Second: there is a thought that seems almost inconspicuous in all this, yet it is probably one of the more important principles in recovery. It also has a Catch 22 quality to it: what we believe is what we will experience, and healing takes place only in our minds, although it seems to manifest itself in other places as other things outside ourselves. When we remove ourselves from a dilemma without resolving it to the soul’s satisfaction, and thereby avoiding the healing process contained in the resolution of that dilemma, we are not allowing the spiritual forces to prevail. What we are doing is simply mood altering, and that is avoidance. So the need for the process to take place will follow us around like a lost puppy dog from situation to situation. The circumstances will be recreated again and again as the soul attempts to have us resolve these deeper conflicts it perceives as needing completion.
This seems to be The Way of Things.
I think my life is a puzzle … not a chess game as I once thought … but … simply a puzzle.
And I have to wonder aloud at times “Are there pieces missing?” … “Is this the Stattler Brother’s Deck of 51?”
Thus far in my experience … if I were being honest about things … I have noticed that this puzzle is only partially completed … there really is not enough of it put together yet to really recognize what the message or the picture is … oh I can make out form … and a few things that leads me to believe that I understand … but I suspect that is my ego at work appearing to do something for me that is really beyond me for the moment.
I can’t seem to comprehend it completely … oh I can grasp the idea … I think … but the over all message seems to slide right past me.
Now it seems to be that if I can just get a few of these unfit pieces into someplace in the puzzle … actually at this point anyplace is fine with me … then my life will finally work for me the way I want it too … Round Pegs, Square Holes, Larger Mallets.
Then something that I notice begins to bother me to no end … as I begin to notice what the puzzle is saying to me … the puzzle changes … right there before my eyes … it changes and I am back to not understanding … yet again …
“Is this Eternity?”
“Am I rolling rocks up hill for ever?”
As I look back on my life’s journey … from age 65 … try it from where ever you are … have a look and write down what you see … I can honestly say that no matter how hard I strived to get to a place called “Having Everything The Way I Wanted It,” I never made it.

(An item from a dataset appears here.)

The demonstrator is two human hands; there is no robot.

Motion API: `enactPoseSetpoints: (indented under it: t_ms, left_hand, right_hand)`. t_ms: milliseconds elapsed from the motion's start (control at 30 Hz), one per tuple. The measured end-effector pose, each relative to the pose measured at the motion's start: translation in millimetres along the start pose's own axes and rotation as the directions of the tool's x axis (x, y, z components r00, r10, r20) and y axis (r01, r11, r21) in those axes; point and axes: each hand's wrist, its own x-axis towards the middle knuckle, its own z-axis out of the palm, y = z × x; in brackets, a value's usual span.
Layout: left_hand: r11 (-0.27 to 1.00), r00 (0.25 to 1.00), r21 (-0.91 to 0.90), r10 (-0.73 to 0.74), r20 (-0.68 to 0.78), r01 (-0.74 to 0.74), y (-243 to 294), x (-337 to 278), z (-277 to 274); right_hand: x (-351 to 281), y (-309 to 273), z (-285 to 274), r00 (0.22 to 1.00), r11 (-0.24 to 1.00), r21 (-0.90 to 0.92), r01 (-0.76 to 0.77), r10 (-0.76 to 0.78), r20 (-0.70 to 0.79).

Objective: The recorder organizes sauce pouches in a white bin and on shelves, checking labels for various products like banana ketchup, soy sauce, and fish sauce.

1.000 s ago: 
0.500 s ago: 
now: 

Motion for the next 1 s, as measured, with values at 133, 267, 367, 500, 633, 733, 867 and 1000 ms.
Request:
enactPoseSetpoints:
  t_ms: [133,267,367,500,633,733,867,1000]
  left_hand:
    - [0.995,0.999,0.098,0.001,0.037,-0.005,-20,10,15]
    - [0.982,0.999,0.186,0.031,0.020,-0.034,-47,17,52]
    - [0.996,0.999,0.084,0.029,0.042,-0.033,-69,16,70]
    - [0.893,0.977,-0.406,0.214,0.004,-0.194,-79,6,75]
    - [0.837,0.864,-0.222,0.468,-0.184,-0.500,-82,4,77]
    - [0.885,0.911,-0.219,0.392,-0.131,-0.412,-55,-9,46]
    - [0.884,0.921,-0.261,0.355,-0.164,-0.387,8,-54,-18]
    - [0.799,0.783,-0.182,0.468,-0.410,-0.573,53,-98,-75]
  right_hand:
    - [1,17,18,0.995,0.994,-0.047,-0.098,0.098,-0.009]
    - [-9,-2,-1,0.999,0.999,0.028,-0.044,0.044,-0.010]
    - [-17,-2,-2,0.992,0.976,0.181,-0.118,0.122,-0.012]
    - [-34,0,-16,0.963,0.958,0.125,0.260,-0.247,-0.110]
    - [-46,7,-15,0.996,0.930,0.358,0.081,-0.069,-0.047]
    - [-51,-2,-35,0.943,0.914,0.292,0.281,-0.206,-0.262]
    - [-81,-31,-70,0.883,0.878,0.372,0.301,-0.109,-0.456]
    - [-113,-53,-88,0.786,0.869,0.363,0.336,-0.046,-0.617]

On the other hand, I have noticed that during the course of doing life that Everything Is Exactly The Way It Is Supposed To Be but … and this is the big one … Most Of It Does Not Agree With Me … but of course who said it was supposed too … besides me.
So again I have to wonder aloud “is it as important that I complete the journey … my way … get my prize … the one that I think I deserve … or is it more important that I simply begin to do the journey and allow it to unfold before me … and for me to simply do what is next … as it appears before me … is that it?”